Plusieurs personnalités empêchées

À l’heure où la classe politique malienne tente de se réorganiser et négocie tous azimuts ses unions politiques, impossible de présager de la composition de la ligne de départ pour la prochaine course présidentielle, dont le premier tour doit se tenir en janvier 2024.

Seule certitude : plusieurs personnalités seront empêchées d’y participer, tenues à l’écart du pays par des déboires judiciaire.
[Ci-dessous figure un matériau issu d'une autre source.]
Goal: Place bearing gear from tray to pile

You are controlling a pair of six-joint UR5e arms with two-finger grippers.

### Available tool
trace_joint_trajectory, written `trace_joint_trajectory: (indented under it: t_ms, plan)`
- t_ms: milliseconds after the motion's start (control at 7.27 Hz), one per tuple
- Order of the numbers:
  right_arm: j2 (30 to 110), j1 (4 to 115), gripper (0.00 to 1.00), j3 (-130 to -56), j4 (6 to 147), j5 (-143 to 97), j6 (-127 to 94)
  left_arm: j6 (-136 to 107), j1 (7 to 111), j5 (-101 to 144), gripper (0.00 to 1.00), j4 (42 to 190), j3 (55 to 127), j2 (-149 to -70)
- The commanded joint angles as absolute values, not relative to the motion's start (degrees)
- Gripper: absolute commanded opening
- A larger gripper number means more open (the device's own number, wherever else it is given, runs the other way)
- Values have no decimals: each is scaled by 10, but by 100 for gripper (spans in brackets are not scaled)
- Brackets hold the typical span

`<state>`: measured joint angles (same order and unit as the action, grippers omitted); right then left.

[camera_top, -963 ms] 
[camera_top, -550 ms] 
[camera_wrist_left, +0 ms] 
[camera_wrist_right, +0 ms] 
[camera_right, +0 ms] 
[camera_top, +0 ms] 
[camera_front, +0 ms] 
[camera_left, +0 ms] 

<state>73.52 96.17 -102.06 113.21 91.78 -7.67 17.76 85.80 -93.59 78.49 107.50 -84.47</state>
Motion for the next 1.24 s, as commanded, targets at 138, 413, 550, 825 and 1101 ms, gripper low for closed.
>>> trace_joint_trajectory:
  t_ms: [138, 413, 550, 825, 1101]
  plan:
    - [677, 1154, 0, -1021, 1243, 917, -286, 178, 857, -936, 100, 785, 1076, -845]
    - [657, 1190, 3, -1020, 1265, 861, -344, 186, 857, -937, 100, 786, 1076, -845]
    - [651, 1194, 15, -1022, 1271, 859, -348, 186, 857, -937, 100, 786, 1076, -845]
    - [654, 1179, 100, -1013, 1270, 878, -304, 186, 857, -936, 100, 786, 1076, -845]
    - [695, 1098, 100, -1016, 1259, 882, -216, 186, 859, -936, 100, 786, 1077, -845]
Parmi eux, le fils de l’ancien président, Karim Keïta, la tête de gondole de la gauche malienne Oumar Mariko mais aussi Boubou Cissé, le chef du gouvernement renversé en 2020.

Dans ce paysage politique embrumé, l’opposition ne viendrait-elle pas du côté de ceux qui, sans bruit, attendent leur heure ? Certains hommes politiques ont en tout cas fait le choix de l’effacement. On peut ainsi citer Modibo Sidibé, plusieurs fois candidat à la présidentielle qui, à défaut de communiquer, a opté pour un discret quadrillage de terrain. Mais aussi le businessman et homme politique Aliou Boubacar Diallo qui, même depuis l’étranger, conserverait des vues sur le palais présidentiel de Koulouba.